2.   Les mesures de gestion consistent en des actions physiques, chimiques ou biologiques, létales ou non létales, visant à l'éradication, au contrôle d'une population ou au confinement d'une population d'une espèce exotique envahissante. Le cas échéant, les mesures de gestion comprennent des actions appliquées à l'écosystème récepteur afin d'accroître sa résilience aux invasions actuelles et futures. L'utilisation commerciale d'espèces exotiques envahissantes déjà implantées peut être temporairement autorisée dans le cadre des mesures de gestion visant à leur éradication, au contrôle de leur population ou à leur confinement, pour autant que cela soit strictement justifié et que tous les contrôles appropriés soient mis en place pour éviter toute poursuite de leur propagation.

3.   Lors de l'application de mesures de gestion et du choix des méthodes à employer, les États membres tiennent dûment compte de la santé humaine et de l'environnement, en particulier les espèces non visées et leurs habitats, et veillent à ce que, lorsque des animaux sont ciblés, toute douleur, détresse ou souffrance évitable leur soit épargnée, sans compromettre l'efficacité des mesures de gestion.

4.   Le système de surveillance prévu à l'article 14 est conçu et utilisé de façon à assurer le suivi de l'efficacité des mesures d'éradication, de contrôle d'une population ou de confinement pour réduire au minimum les effets sur la biodiversité, les services écosystémiques associés ainsi que, s'il y a lieu, la santé humaine ou l'économie. Le cas échéant, les incidences sur les espèces non visées sont également évaluées dans le cadre de ce suivi.

5.   Lorsqu'il existe un risque important qu'une espèce exotique envahissante préoccupante pour l'Union se propage dans un autre État membre, les États membres dans lesquels cette espèce est présente notifient immédiatement ce risque aux autres États membres et à la Commission. Le cas échéant, les États membres concernés mettent en place des mesures de gestion arrêtées d'un commun accord. Lorsque des pays tiers peuvent également être concernés par la propagation, l'État membre touché s'efforce d'informer les pays tiers concernés.

Article 20

Restauration des écosystèmes endommagés

1.   Les États membres prennent des mesures de restauration appropriées afin de contribuer au rétablissement des écosystèmes qui ont été dégradés, endommagés ou détruits par des espèces exotiques envahissantes préoccupantes pour l'Union, à moins qu'une analyse coûts-avantages démontre, sur la base des données disponibles et avec un degré de certitude raisonnable, que les coûts de ces mesures seront élevés et disproportionnés par rapport aux avantages de la restauration.

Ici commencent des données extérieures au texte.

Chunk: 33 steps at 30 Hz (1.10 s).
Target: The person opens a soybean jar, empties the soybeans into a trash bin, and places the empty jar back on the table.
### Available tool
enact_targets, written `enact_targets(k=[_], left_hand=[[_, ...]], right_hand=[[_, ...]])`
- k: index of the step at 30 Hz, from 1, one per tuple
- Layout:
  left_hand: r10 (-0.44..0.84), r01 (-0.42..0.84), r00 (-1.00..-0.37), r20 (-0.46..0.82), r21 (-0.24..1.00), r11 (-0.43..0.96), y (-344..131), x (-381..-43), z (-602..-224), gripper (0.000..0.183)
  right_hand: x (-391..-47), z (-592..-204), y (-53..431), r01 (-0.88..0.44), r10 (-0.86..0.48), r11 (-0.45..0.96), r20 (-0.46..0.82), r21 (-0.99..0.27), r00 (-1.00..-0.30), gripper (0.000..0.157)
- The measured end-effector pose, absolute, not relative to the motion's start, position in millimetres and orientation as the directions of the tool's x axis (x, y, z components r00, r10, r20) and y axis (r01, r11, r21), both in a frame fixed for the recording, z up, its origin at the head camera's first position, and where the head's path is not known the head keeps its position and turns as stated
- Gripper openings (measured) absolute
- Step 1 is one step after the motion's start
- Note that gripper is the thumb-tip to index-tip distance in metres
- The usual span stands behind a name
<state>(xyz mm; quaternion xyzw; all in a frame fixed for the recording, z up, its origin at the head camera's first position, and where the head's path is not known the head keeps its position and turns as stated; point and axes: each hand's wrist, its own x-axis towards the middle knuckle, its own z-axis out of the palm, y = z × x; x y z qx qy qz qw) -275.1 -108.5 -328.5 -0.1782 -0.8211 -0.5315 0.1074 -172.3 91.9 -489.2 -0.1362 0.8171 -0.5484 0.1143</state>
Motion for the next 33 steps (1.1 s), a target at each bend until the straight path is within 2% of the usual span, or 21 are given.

2.   Les mesures de restauration visées au paragraphe 1 comprennent au minimum:

a)

des mesures visant à accroître la capacité d'un écosystème exposé à des perturbations causées par la présence d'espèces exotiques envahissantes préoccupantes pour l'Union à résister aux effets de ces perturbations, à les absorber, à s'y adapter et à s'en remettre;

b)

des mesures visant à soutenir la prévention de toute nouvelle invasion à la suite d'une campagne d'éradication.

CHAPITRE V

DISPOSITIONS HORIZONTALES

Article 21

Recouvrement des coûts

Conformément au principe du pollueur-payeur et sans préjudice de la directive 2004/35/CE du Parlement européen et du Conseil (23), les États membres visent à recouvrer les coûts des mesures nécessaires pour prévenir, réduire au minimum ou atténuer les effets néfastes des espèces exotiques envahissantes, y compris les coûts pour l'environnement et les ressources ainsi que les coûts liés à la restauration.

Article 22

Coopération et coordination

1.   Lorsqu'ils se conforment aux obligations qui leur incombent en vertu du présent règlement, les États membres mettent tout en œuvre pour assurer une coordination étroite avec tous les États membres concernés et, lorsque cela est réalisable et opportun, utilisent les structures existantes issues d'accords régionaux ou internationaux. En particulier, les États membres concernés s'efforcent d'assurer une coordination avec les autres États membres qui partagent:

a)

les mêmes sous-régions marines conformément à l'article 4, paragraphe 2, de la directive 2008/56/CE, en ce qui concerne les espèces marines;

b)

la même région biogéographique conformément à l'article 1er, point c) iii), de la directive 92/43/CEE, en ce qui concerne les espèces non marines;

c)

des frontières communes;

d)

le même bassin hydrographique conformément à l'article 2, point 13), de la directive 2000/60/CE, en ce qui concerne les espèces d'eau douce; ou

e)

toute autre préoccupation commune.

À la demande des États membres concernés, la Commission fait le nécessaire pour faciliter la coordination.

2.   Lorsqu'ils se conforment aux obligations qui leur incombent en vertu du présent règlement, les États membres s'efforcent de coopérer avec les pays tiers, s'il y a lieu, y compris en utilisant les structures existantes issues d'accords régionaux ou internationaux, en vue d'atteindre les objectifs du présent règlement.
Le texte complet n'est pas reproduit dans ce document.